Method of analysis of urinary steroids of human pregnancy by GLC and GC-MS of sephadex LH-20 chromatographic fractions

The direct analysis of pregnancy urinary steroids by GC-MS appears very difficult due to the numerous steroids and their great diversity of relative amounts, especially in overlapping peaks. Urinary steroids are hydrolyzed and extracted according to classical methods.
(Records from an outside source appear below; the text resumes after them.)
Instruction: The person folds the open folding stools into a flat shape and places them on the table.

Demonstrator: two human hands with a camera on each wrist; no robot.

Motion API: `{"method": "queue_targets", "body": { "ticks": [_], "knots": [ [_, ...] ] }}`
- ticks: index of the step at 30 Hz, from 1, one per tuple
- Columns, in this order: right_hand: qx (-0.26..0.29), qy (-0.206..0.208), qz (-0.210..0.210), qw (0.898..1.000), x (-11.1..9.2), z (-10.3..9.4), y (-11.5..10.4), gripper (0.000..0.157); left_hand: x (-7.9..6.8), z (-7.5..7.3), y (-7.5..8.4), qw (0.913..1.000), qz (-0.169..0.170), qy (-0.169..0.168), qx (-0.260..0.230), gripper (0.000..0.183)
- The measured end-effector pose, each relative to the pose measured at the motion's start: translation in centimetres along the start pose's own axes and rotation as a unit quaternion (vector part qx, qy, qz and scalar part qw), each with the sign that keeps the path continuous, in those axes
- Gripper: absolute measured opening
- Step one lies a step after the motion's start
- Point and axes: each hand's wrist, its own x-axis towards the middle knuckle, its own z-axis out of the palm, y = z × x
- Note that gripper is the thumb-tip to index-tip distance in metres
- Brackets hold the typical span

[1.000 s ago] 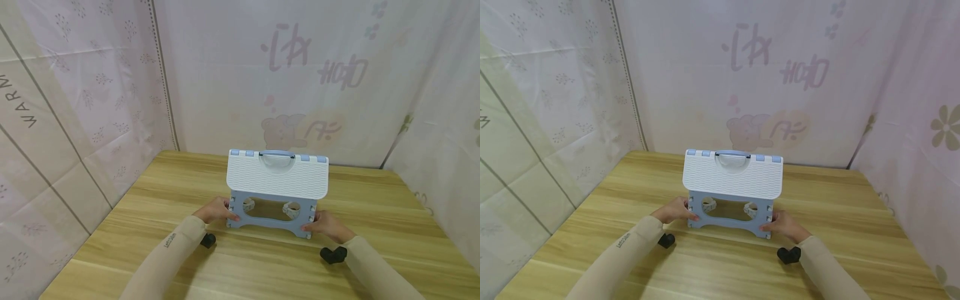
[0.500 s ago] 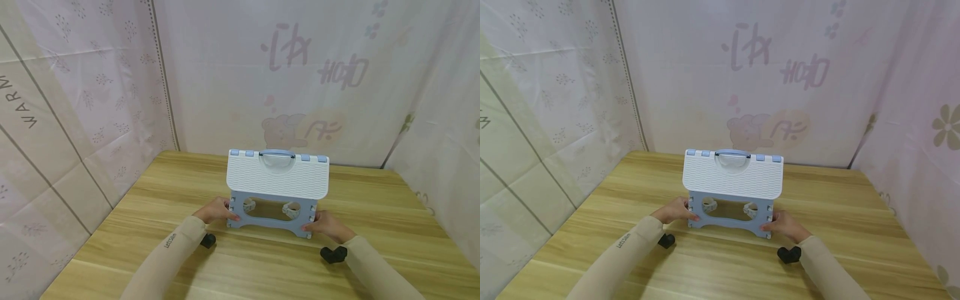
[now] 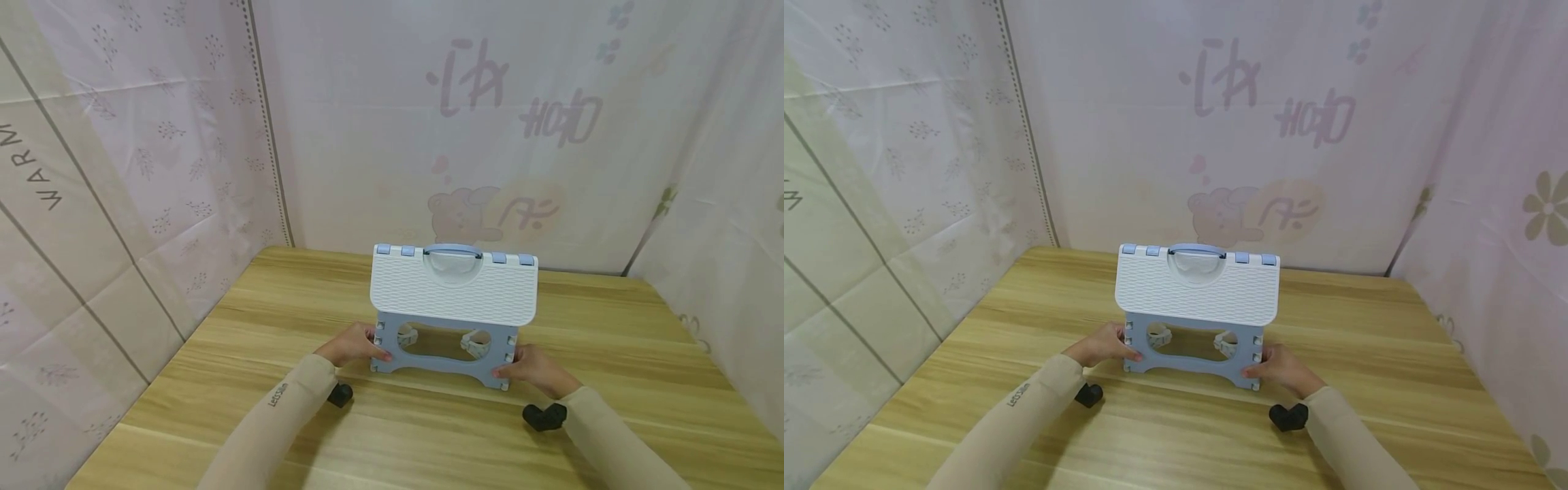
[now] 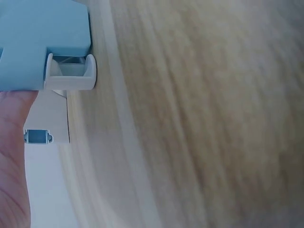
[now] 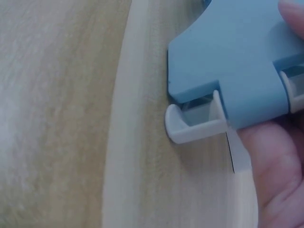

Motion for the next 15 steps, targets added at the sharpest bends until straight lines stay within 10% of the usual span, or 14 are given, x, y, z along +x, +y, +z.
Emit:
{"method": "queue_targets", "body": {
  "ticks": [15],
  "knots": [
    [0.014, -0.009, -0.006, 1.000, 0.30, -0.12, 0.21, 0.055, 0.28, -0.26, -0.33, 1.0000, -0.001, 0.000, 0.009, 0.018]
  ]
}}
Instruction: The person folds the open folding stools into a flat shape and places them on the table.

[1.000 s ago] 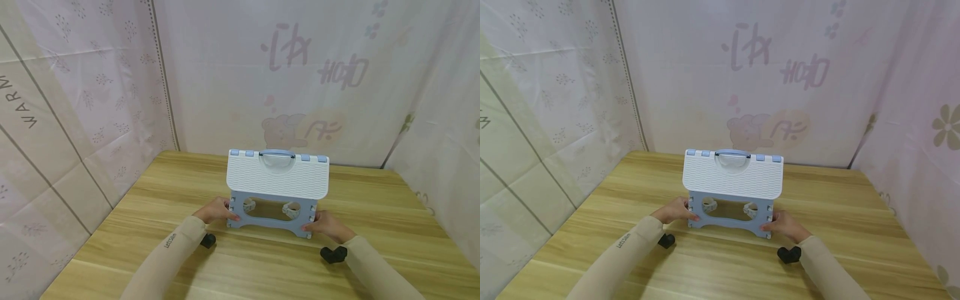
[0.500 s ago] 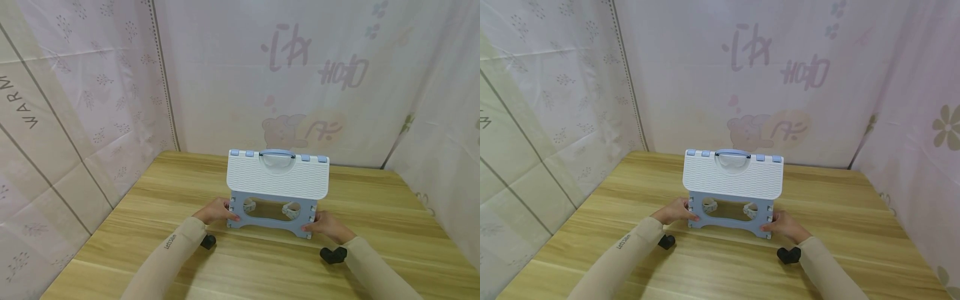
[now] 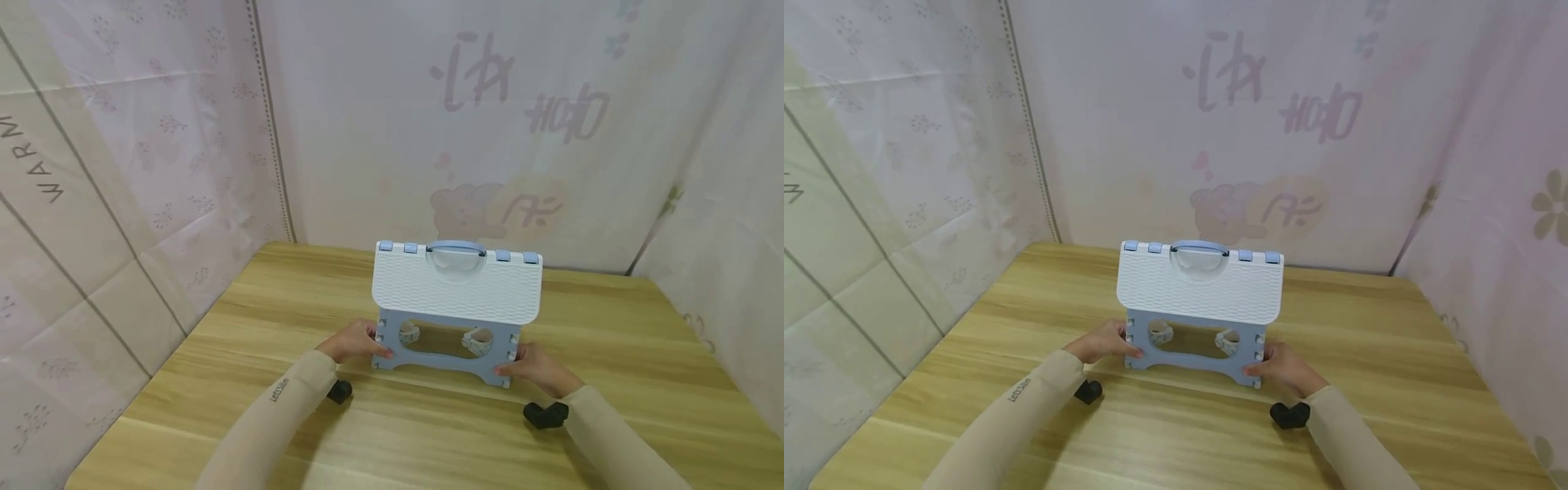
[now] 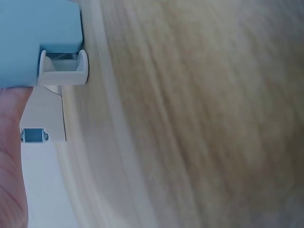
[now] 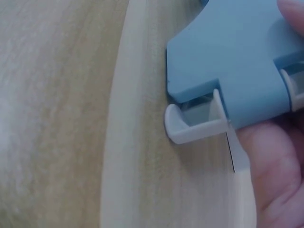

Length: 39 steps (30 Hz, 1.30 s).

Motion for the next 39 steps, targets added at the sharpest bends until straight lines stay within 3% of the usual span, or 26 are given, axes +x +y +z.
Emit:
{"method": "queue_targets", "body": {
  "ticks": [11, 39],
  "knots": [
    [-0.007, 0.005, 0.006, 1.000, -0.02, 0.04, 0.39, 0.048, -0.07, 0.08, -0.10, 0.9993, 0.020, -0.020, -0.026, 0.031],
    [0.000, 0.016, 0.005, 1.000, -0.39, 0.42, 0.32, 0.045, -0.05, 0.07, -0.38, 0.9991, 0.032, -0.019, -0.020, 0.025]
  ]
}}
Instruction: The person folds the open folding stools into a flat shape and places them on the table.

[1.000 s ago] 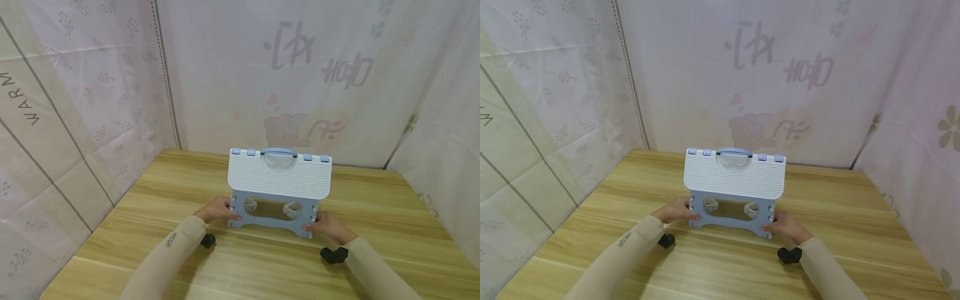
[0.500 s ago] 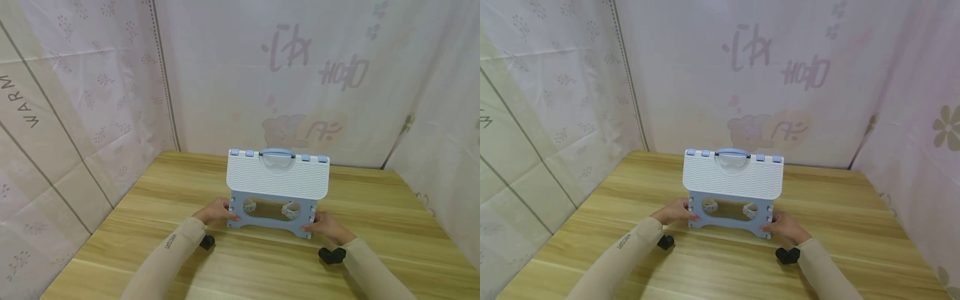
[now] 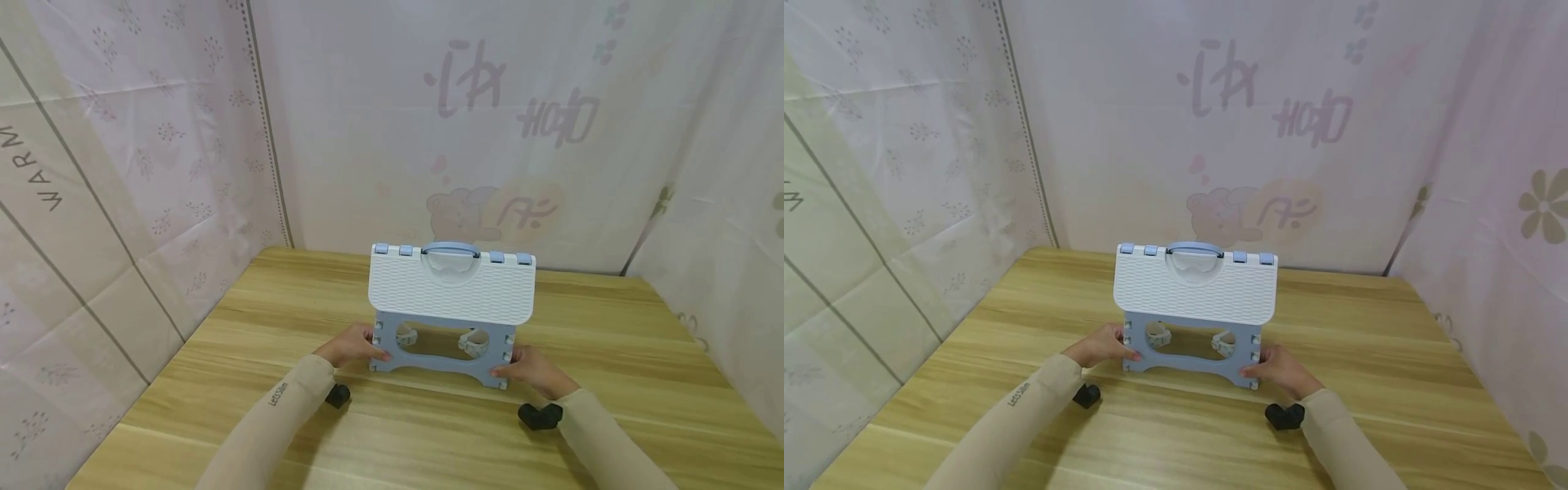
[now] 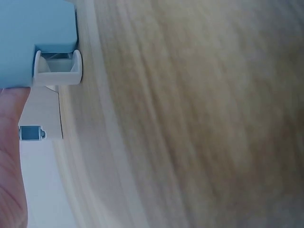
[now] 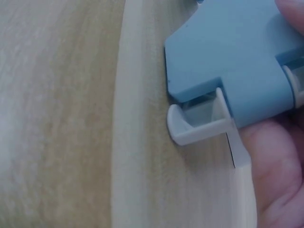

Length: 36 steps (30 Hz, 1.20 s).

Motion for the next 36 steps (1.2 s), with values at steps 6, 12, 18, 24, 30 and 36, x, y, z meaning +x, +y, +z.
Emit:
{"method": "queue_targets", "body": {
  "ticks": [6, 12, 18, 24, 30, 36],
  "knots": [
    [0.000, 0.007, 0.001, 1.000, 0.21, 0.12, 0.06, 0.045, -0.02, -0.08, 0.08, 1.0000, -0.002, 0.001, -0.008, 0.028],
    [0.004, 0.008, 0.000, 1.000, 0.42, 0.07, 0.10, 0.046, -0.10, -0.21, 0.25, 0.9999, -0.006, -0.003, -0.013, 0.030],
    [0.004, 0.003, -0.011, 1.000, 0.60, -0.02, 0.04, 0.046, -0.09, -0.31, 0.48, 0.9998, -0.016, 0.002, -0.008, 0.032],
    [0.008, 0.004, -0.003, 1.000, 0.60, -0.10, 0.07, 0.048, 0.03, -0.27, 0.49, 0.9999, -0.014, 0.006, 0.001, 0.030],
    [0.011, 0.001, 0.007, 1.000, 0.41, -0.15, 0.29, 0.048, 0.03, -0.06, 0.07, 1.0000, -0.006, 0.006, 0.001, 0.025],
    [0.007, -0.004, 0.004, 1.000, 0.39, -0.22, 0.27, 0.047, 0.06, -0.12, -0.03, 0.9998, -0.005, 0.005, 0.017, 0.024]
  ]
}}
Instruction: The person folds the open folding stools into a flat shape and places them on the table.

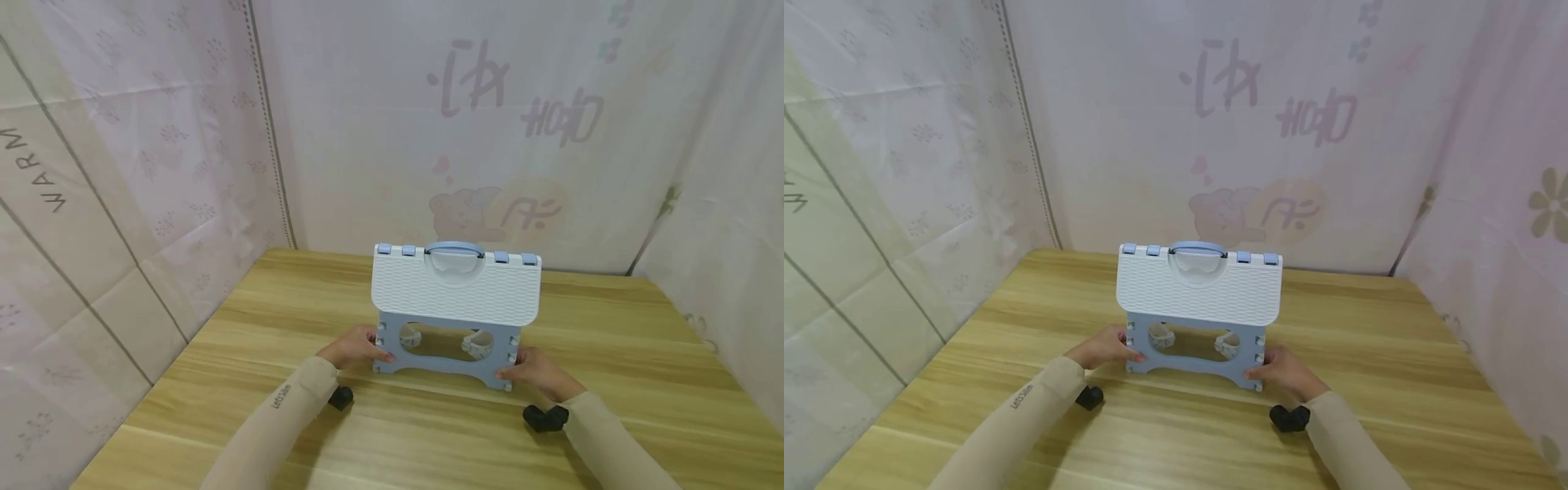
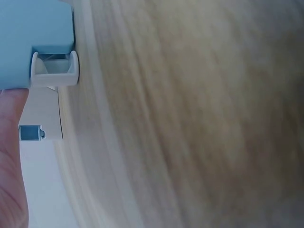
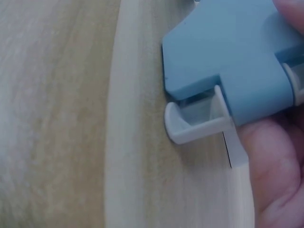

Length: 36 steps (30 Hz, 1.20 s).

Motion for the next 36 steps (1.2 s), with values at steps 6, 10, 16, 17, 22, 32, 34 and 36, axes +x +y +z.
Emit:
{"method": "queue_targets", "body": {
  "ticks": [6, 10, 16, 17, 22, 32, 34, 36],
  "knots": [
    [-0.015, 0.003, -0.013, 1.000, 0.45, 0.00, -0.39, 0.048, 0.06, -0.59, 0.40, 0.9999, 0.007, 0.005, 0.009, 0.027],
    [-0.016, 0.004, -0.007, 1.000, 0.50, 0.05, -0.45, 0.046, 0.00, -0.72, 0.53, 1.0000, 0.004, -0.002, 0.001, 0.028],
    [-0.012, 0.004, -0.013, 1.000, 0.42, 0.01, -0.63, 0.044, 0.03, -0.53, 0.55, 0.9999, -0.010, 0.008, 0.003, 0.027],
    [-0.013, 0.003, -0.016, 1.000, 0.40, -0.02, -0.66, 0.044, 0.06, -0.51, 0.56, 0.9999, -0.012, 0.010, 0.004, 0.027],
    [-0.018, 0.002, -0.015, 1.000, 0.35, -0.07, -0.53, 0.045, 0.14, -0.41, 0.44, 0.9999, -0.010, 0.010, 0.008, 0.026],
    [-0.024, -0.006, -0.014, 1.000, 0.11, 0.00, 0.11, 0.044, 0.12, -0.06, -0.35, 1.0000, -0.004, -0.002, -0.001, 0.023],
    [-0.019, -0.007, -0.014, 1.000, 0.05, -0.04, 0.08, 0.042, 0.23, 0.00, -0.42, 1.0000, -0.004, -0.003, -0.001, 0.023],
    [-0.018, -0.008, -0.015, 1.000, -0.01, -0.10, 0.06, 0.042, 0.34, 0.07, -0.43, 1.0000, -0.006, 0.000, 0.005, 0.021]
  ]
}}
Fractionation is carried out on Sephadex LH-20. On each fraction, separation and identification of steroids were done by GC-MS and then quantitated by GLC. We have positively identified and quantitated three 11-deoxy-17-oxosteroids, two 11-oxy-17-oxosteroids, five 16-OH-17-oxosteroids, one 18-OH-17-oxosteroid, 3 stereoisomers of 3-OH-5-pregnan-20-one, and three of pregnane-3, 20-diol, seven hydroxylated compounds of 3-OH-pregnan-20-one, the 5α-pregnane-3α, 17α, 20α-triol, four isomers of pregnane-3, 16, 20-triol, two isomers of pregnane-3, 20, 21-triol, the 5-pregnene-3β, 20α-diol and 5-pregnene-3β, 16α, 20α-triol, 17-oxo-androstane-3, 17-diol, two 5-androstenetriols, two androstanetriols and four estrogens. The two main interests of this technique rely on the module liquid fractionation which gives groups of steroids having well differentiated retention time and the quantitative analysis.